◆ **Instructions to follow**
Return the data that follows exactly, with each line intact.
Provided records START
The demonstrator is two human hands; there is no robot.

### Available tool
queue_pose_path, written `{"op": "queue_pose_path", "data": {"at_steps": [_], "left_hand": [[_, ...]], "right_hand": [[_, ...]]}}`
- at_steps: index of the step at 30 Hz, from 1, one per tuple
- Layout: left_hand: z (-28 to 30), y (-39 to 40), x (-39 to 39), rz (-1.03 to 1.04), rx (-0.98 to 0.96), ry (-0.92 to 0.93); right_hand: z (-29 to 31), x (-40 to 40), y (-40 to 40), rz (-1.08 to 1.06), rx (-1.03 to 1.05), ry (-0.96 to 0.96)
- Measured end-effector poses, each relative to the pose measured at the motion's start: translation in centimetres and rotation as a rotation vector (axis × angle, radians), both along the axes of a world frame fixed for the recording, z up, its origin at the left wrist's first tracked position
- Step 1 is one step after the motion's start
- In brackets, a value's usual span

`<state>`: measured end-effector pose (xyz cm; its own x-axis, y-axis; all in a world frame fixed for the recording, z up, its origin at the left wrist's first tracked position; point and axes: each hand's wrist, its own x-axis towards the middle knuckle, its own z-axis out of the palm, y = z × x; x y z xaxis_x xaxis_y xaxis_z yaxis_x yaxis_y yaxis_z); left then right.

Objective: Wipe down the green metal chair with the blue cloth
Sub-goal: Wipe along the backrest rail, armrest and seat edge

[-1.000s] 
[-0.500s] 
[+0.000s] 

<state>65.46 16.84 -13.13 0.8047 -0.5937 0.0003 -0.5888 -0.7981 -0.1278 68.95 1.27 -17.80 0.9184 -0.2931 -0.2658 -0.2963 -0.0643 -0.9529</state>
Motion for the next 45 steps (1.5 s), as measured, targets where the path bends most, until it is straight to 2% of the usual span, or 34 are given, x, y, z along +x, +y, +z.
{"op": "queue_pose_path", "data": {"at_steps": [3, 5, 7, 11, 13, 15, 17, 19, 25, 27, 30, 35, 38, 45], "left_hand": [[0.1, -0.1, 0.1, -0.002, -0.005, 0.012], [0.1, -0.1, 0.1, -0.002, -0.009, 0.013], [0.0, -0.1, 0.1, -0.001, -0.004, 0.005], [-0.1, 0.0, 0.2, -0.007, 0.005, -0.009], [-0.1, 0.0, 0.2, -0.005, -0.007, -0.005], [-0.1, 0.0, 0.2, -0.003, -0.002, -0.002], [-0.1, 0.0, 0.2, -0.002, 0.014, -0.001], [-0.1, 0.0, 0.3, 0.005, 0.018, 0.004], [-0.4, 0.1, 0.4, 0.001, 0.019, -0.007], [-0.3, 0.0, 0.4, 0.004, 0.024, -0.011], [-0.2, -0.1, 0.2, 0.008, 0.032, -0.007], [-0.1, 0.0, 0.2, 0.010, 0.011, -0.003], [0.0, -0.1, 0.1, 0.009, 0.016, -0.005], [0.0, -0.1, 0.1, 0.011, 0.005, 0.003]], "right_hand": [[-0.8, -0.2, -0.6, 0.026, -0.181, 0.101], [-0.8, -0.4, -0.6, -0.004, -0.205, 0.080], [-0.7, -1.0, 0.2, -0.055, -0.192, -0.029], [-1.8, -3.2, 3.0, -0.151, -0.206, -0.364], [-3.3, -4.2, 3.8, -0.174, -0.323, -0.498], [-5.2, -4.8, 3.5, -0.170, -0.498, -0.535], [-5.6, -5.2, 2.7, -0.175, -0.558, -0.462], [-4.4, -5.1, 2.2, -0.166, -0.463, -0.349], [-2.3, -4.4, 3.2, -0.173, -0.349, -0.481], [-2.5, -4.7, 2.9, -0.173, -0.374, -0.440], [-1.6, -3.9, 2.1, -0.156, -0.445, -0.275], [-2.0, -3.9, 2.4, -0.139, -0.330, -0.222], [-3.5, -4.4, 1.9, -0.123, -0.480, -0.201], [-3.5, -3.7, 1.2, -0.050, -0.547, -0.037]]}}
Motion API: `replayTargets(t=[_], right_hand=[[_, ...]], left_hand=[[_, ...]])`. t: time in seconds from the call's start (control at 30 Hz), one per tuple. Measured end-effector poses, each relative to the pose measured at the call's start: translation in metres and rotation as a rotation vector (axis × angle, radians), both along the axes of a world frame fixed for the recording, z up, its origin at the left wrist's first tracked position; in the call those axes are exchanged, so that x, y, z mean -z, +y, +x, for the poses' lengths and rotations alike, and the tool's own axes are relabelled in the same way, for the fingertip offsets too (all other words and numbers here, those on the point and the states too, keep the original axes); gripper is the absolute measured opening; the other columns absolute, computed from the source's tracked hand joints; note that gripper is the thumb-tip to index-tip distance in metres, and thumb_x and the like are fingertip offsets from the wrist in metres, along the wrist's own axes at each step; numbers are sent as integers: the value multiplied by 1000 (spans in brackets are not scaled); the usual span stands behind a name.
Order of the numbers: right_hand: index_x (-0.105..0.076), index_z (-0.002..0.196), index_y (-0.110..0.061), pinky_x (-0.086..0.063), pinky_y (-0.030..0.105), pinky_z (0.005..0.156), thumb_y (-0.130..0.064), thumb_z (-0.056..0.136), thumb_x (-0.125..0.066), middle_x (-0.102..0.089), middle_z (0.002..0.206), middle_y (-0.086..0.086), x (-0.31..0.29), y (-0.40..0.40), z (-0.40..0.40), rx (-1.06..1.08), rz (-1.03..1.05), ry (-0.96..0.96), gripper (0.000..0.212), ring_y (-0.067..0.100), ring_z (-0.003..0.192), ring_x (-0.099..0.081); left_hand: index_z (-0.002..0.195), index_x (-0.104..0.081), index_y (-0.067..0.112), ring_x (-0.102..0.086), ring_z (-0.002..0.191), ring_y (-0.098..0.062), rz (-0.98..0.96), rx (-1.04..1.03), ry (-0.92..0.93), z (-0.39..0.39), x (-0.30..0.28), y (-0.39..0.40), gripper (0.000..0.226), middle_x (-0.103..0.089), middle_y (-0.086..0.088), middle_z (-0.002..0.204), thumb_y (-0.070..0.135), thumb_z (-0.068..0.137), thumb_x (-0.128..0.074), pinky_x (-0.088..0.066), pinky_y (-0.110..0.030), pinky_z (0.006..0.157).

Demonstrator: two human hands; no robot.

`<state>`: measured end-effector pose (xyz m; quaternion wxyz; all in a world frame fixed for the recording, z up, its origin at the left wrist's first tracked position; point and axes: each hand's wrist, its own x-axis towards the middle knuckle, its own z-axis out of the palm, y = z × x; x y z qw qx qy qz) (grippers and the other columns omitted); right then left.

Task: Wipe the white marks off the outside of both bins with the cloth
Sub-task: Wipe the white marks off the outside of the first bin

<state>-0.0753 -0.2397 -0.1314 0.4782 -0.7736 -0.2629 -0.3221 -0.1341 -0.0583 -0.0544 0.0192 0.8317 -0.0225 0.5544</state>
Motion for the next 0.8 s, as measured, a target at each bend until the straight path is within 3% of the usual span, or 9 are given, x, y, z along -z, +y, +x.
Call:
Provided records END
◆ **Response**
The demonstrator is two human hands; there is no robot.

### Available tool
queue_pose_path, written `{"op": "queue_pose_path", "data": {"at_steps": [_], "left_hand": [[_, ...]], "right_hand": [[_, ...]]}}`
- at_steps: index of the step at 30 Hz, from 1, one per tuple
- Layout: left_hand: z (-28 to 30), y (-39 to 40), x (-39 to 39), rz (-1.03 to 1.04), rx (-0.98 to 0.96), ry (-0.92 to 0.93); right_hand: z (-29 to 31), x (-40 to 40), y (-40 to 40), rz (-1.08 to 1.06), rx (-1.03 to 1.05), ry (-0.96 to 0.96)
- Measured end-effector poses, each relative to the pose measured at the motion's start: translation in centimetres and rotation as a rotation vector (axis × angle, radians), both along the axes of a world frame fixed for the recording, z up, its origin at the left wrist's first tracked position
- Step 1 is one step after the motion's start
- In brackets, a value's usual span

`<state>`: measured end-effector pose (xyz cm; its own x-axis, y-axis; all in a world frame fixed for the recording, z up, its origin at the left wrist's first tracked position; point and axes: each hand's wrist, its own x-axis towards the middle knuckle, its own z-axis out of the palm, y = z × x; x y z xaxis_x xaxis_y xaxis_z yaxis_x yaxis_y yaxis_z); left then right.

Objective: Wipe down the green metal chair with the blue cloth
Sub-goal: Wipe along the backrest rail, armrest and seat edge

[-1.000s] 
[-0.500s] 
[+0.000s] 

<state>65.46 16.84 -13.13 0.8047 -0.5937 0.0003 -0.5888 -0.7981 -0.1278 68.95 1.27 -17.80 0.9184 -0.2931 -0.2658 -0.2963 -0.0643 -0.9529</state>
Motion for the next 45 steps (1.5 s), as measured, targets where the path bends most, until it is straight to 2% of the usual span, or 34 are given, x, y, z along +x, +y, +z.
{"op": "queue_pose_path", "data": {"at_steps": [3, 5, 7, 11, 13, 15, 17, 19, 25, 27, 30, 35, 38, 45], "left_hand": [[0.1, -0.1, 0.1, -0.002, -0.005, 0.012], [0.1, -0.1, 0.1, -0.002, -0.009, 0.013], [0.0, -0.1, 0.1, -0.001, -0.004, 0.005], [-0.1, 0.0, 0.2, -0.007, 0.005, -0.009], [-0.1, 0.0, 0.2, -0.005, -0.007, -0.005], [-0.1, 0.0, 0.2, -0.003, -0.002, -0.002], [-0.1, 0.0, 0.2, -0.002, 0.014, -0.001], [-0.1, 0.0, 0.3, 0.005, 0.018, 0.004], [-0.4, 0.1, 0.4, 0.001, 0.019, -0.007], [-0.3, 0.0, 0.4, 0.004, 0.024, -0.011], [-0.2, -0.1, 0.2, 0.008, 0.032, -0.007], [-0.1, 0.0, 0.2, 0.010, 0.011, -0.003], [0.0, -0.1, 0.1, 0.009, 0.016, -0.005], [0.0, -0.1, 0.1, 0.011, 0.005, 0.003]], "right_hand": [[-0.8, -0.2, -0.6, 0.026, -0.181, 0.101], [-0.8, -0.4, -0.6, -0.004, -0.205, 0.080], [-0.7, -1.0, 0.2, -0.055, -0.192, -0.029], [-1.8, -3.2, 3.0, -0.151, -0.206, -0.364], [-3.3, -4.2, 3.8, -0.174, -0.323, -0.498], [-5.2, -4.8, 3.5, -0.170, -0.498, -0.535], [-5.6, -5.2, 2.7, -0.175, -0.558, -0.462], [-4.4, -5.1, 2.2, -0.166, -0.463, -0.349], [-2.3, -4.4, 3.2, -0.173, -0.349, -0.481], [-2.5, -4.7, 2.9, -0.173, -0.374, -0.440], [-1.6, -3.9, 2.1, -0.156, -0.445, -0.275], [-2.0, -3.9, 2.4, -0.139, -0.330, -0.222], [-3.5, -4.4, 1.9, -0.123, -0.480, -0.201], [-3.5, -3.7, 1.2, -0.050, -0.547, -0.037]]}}
Motion API: `replayTargets(t=[_], right_hand=[[_, ...]], left_hand=[[_, ...]])`. t: time in seconds from the call's start (control at 30 Hz), one per tuple. Measured end-effector poses, each relative to the pose measured at the call's start: translation in metres and rotation as a rotation vector (axis × angle, radians), both along the axes of a world frame fixed for the recording, z up, its origin at the left wrist's first tracked position; in the call those axes are exchanged, so that x, y, z mean -z, +y, +x, for the poses' lengths and rotations alike, and the tool's own axes are relabelled in the same way, for the fingertip offsets too (all other words and numbers here, those on the point and the states too, keep the original axes); gripper is the absolute measured opening; the other columns absolute, computed from the source's tracked hand joints; note that gripper is the thumb-tip to index-tip distance in metres, and thumb_x and the like are fingertip offsets from the wrist in metres, along the wrist's own axes at each step; numbers are sent as integers: the value multiplied by 1000 (spans in brackets are not scaled); the usual span stands behind a name.
Order of the numbers: right_hand: index_x (-0.105..0.076), index_z (-0.002..0.196), index_y (-0.110..0.061), pinky_x (-0.086..0.063), pinky_y (-0.030..0.105), pinky_z (0.005..0.156), thumb_y (-0.130..0.064), thumb_z (-0.056..0.136), thumb_x (-0.125..0.066), middle_x (-0.102..0.089), middle_z (0.002..0.206), middle_y (-0.086..0.086), x (-0.31..0.29), y (-0.40..0.40), z (-0.40..0.40), rx (-1.06..1.08), rz (-1.03..1.05), ry (-0.96..0.96), gripper (0.000..0.212), ring_y (-0.067..0.100), ring_z (-0.003..0.192), ring_x (-0.099..0.081); left_hand: index_z (-0.002..0.195), index_x (-0.104..0.081), index_y (-0.067..0.112), ring_x (-0.102..0.086), ring_z (-0.002..0.191), ring_y (-0.098..0.062), rz (-0.98..0.96), rx (-1.04..1.03), ry (-0.92..0.93), z (-0.39..0.39), x (-0.30..0.28), y (-0.39..0.40), gripper (0.000..0.226), middle_x (-0.103..0.089), middle_y (-0.086..0.088), middle_z (-0.002..0.204), thumb_y (-0.070..0.135), thumb_z (-0.068..0.137), thumb_x (-0.128..0.074), pinky_x (-0.088..0.066), pinky_y (-0.110..0.030), pinky_z (0.006..0.157).

Demonstrator: two human hands; no robot.

`<state>`: measured end-effector pose (xyz m; quaternion wxyz; all in a world frame fixed for the recording, z up, its origin at the left wrist's first tracked position; point and axes: each hand's wrist, its own x-axis towards the middle knuckle, its own z-axis out of the palm, y = z × x; x y z qw qx qy qz) (grippers and the other columns omitted); right then left.

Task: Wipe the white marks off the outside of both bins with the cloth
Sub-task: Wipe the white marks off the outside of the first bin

<state>-0.0753 -0.2397 -0.1314 0.4782 -0.7736 -0.2629 -0.3221 -0.1341 -0.0583 -0.0544 0.0192 0.8317 -0.0225 0.5544</state>
Motion for the next 0.8 s, as measured, a target at each bend until the straight path is within 3% of the usual span, or 9 are given, x, y, z along -z, +y, +x.
Call:

There is no more to add to the answer.